You can do this automatically by running certbot renew
as a cron job; put the following in /etc/cron.daily/renew-certbot
:
#!/bin/sh
certbot renew
Make sure that /etc/cron.daily/renew-certbot
is executable by the root user:
chmod +x /etc/cron.daily/renew-certbot
If you have no other way of obtaining a certificate, you can create a self-signed certificate which will produce a security warning in web browsers.
Ensure outcome reporting works
In order to report scores back to the tool consumer, the Numbas LTI provider must make an HTTPS request to an address provided by the consumer. Normally, this is on the same domain as the consumer.

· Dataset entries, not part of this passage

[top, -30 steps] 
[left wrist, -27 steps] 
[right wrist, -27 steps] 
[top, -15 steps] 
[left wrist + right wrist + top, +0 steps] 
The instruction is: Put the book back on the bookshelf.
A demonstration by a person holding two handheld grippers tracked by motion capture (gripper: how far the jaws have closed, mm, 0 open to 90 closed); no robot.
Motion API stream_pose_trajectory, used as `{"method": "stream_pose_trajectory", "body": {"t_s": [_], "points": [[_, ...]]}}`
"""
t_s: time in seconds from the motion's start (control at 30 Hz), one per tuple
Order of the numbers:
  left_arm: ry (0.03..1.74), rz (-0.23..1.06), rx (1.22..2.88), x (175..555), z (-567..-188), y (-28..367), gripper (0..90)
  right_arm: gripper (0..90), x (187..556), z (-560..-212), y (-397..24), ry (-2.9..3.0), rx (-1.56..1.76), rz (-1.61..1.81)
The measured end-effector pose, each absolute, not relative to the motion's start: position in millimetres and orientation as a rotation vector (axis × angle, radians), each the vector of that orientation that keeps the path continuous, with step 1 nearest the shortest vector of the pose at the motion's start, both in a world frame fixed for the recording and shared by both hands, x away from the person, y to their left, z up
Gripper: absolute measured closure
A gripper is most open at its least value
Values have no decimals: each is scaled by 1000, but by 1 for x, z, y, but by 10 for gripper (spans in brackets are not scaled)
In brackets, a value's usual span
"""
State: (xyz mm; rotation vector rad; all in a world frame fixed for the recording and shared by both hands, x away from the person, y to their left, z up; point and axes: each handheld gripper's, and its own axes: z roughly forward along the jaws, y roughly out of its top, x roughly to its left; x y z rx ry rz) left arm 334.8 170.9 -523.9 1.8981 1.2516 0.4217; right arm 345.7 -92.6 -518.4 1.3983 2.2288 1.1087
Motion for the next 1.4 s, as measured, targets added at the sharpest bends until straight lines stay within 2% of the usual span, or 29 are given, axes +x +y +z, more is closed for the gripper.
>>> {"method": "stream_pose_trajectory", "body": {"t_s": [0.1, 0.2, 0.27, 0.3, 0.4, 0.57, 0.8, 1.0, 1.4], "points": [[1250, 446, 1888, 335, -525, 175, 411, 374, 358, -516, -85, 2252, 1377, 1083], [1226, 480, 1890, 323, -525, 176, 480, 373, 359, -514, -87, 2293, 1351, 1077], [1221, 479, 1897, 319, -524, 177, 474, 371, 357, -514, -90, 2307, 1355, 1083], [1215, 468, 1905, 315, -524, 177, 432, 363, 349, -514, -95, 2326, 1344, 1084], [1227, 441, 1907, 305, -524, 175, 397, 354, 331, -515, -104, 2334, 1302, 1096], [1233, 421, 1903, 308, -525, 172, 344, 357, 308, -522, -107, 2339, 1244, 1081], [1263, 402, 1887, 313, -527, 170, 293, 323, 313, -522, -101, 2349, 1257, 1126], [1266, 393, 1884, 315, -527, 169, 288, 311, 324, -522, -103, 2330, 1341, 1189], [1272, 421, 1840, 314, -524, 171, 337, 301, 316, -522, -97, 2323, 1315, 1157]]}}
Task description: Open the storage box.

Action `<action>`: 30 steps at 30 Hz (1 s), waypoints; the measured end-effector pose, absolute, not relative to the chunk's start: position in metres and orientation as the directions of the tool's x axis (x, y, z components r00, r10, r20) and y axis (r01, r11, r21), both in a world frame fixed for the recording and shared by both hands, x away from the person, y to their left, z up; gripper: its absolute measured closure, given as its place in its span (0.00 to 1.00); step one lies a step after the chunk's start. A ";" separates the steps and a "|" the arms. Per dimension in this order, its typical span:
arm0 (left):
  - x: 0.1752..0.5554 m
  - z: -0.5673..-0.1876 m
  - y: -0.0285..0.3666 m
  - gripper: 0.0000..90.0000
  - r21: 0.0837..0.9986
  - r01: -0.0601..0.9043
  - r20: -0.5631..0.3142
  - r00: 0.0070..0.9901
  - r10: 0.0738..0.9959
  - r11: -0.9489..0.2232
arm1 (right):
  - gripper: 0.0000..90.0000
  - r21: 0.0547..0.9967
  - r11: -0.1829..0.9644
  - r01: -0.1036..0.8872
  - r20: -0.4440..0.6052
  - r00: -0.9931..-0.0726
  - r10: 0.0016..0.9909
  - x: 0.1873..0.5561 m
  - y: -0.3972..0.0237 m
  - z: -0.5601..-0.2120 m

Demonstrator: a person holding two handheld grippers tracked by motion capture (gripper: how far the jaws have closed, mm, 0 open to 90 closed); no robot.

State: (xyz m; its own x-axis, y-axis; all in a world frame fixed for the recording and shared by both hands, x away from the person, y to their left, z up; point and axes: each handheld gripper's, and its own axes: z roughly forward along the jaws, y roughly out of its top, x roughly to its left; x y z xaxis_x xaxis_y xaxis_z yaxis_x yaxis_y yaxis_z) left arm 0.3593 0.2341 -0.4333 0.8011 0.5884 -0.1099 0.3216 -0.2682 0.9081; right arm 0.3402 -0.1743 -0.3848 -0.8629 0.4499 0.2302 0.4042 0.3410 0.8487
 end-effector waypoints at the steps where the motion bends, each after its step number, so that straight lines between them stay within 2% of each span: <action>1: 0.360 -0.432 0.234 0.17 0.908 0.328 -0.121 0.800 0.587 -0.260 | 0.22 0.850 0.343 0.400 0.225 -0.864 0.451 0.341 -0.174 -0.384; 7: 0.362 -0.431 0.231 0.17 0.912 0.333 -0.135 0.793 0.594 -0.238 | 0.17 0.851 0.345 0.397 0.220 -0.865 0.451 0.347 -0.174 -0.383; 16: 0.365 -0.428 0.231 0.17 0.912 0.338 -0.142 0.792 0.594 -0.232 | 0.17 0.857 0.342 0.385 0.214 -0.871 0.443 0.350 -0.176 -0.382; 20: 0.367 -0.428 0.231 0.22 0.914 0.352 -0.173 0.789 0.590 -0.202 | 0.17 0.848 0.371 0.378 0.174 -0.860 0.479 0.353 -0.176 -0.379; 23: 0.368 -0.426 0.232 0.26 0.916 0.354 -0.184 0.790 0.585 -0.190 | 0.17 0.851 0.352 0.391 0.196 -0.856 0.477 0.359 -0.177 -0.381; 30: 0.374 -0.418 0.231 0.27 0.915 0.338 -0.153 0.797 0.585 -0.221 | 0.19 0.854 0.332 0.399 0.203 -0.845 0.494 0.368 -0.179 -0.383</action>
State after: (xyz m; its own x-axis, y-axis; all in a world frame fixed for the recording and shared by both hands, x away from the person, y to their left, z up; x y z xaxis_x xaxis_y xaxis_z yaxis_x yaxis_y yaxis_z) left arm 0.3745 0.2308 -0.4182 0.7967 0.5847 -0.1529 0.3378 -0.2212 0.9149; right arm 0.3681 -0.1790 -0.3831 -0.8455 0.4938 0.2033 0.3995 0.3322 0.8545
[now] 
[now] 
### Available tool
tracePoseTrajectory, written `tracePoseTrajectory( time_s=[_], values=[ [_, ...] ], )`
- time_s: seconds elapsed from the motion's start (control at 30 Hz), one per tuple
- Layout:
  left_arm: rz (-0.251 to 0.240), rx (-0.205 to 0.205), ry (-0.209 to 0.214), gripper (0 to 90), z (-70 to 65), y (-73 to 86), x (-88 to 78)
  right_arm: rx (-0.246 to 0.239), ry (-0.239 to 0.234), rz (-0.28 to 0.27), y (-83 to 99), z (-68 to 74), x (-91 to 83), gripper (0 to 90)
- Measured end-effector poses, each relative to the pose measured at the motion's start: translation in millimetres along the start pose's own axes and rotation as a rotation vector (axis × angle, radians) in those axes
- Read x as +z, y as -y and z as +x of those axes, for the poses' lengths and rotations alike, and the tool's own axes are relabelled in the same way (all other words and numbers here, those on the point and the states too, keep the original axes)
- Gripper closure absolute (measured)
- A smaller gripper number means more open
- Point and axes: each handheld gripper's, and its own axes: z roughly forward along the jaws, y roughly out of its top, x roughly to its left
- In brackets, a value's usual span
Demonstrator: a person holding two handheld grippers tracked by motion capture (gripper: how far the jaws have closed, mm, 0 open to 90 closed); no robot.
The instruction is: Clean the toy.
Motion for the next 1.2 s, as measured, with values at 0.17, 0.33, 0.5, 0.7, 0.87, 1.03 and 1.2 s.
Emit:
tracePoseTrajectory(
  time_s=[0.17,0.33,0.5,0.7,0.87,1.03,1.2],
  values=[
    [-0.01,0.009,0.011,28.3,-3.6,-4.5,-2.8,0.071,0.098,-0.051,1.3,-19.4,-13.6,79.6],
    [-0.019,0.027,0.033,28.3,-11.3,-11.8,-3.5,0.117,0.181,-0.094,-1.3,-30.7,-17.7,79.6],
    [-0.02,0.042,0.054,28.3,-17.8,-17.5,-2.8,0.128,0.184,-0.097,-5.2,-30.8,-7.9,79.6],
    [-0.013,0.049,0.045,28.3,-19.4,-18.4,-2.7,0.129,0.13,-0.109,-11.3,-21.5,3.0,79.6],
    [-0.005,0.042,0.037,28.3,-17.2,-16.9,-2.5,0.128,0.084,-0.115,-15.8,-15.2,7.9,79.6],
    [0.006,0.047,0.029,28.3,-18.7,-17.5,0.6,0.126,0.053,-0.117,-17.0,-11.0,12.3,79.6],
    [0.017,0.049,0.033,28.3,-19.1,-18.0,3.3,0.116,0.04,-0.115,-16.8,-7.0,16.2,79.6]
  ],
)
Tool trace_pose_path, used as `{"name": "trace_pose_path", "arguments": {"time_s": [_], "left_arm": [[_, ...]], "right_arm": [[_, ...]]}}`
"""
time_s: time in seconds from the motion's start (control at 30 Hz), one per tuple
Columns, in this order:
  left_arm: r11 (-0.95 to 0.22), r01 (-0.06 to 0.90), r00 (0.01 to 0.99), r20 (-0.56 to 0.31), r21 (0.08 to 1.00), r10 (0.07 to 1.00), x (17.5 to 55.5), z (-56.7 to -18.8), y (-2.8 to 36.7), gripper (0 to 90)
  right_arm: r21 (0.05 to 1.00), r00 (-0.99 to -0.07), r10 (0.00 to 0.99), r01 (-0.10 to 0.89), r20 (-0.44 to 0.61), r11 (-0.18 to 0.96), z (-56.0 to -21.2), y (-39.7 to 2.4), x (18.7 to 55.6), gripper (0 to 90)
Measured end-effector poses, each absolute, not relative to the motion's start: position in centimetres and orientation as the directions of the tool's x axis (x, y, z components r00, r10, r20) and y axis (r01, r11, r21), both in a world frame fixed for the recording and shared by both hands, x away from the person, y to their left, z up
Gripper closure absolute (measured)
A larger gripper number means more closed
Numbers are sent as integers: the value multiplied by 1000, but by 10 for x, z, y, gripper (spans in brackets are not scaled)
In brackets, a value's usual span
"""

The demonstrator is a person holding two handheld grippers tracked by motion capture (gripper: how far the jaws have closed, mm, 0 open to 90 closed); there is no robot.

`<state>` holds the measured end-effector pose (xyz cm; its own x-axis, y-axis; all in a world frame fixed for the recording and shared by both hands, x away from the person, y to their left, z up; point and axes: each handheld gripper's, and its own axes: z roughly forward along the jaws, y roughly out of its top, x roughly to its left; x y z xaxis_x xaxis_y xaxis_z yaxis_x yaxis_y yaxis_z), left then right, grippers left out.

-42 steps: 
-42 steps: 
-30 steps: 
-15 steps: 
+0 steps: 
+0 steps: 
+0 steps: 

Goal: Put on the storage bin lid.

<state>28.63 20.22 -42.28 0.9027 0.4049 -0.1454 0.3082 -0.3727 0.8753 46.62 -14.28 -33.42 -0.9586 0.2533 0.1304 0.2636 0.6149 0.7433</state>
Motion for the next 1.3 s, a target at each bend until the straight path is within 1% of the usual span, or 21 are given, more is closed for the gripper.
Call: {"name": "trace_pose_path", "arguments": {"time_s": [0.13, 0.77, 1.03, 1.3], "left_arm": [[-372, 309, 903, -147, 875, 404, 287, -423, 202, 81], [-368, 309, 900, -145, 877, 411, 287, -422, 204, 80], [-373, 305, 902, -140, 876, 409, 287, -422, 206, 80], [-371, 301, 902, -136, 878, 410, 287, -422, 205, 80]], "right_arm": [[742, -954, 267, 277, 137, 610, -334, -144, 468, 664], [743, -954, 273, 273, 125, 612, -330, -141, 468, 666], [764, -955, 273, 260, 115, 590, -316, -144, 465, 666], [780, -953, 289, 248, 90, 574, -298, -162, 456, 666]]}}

Ensure that the machine on which the LTI provider is running can make HTTPS requests to the consumer - if you’re working in a testing environment, you may need to configure the consumer’s server to allow connections on port 443 from the provider’s IP address.
Updating the software
You should keep the software up-to-date with any bugfixes or new features.
Run the following:
cd /srv/numbas-lti-provider
git pull origin master
source /opt/numbas_lti_python/bin/activate
pip install -r requirements.txt
python manage.py migrate
python manage.py collectstatic --noinput
supervisorctl restart numbas_lti:
Ready to use
Once you’ve got everything running, the LTI provider will be available to use, at the domain name you configured.
Open the site in a web browser and log in using the admin account credentials you set up earlier.
If you encounter any problems, see the Troubleshooting page.
The next step is to add an LTI consumer key so that your VLE can connect to the LTI provider.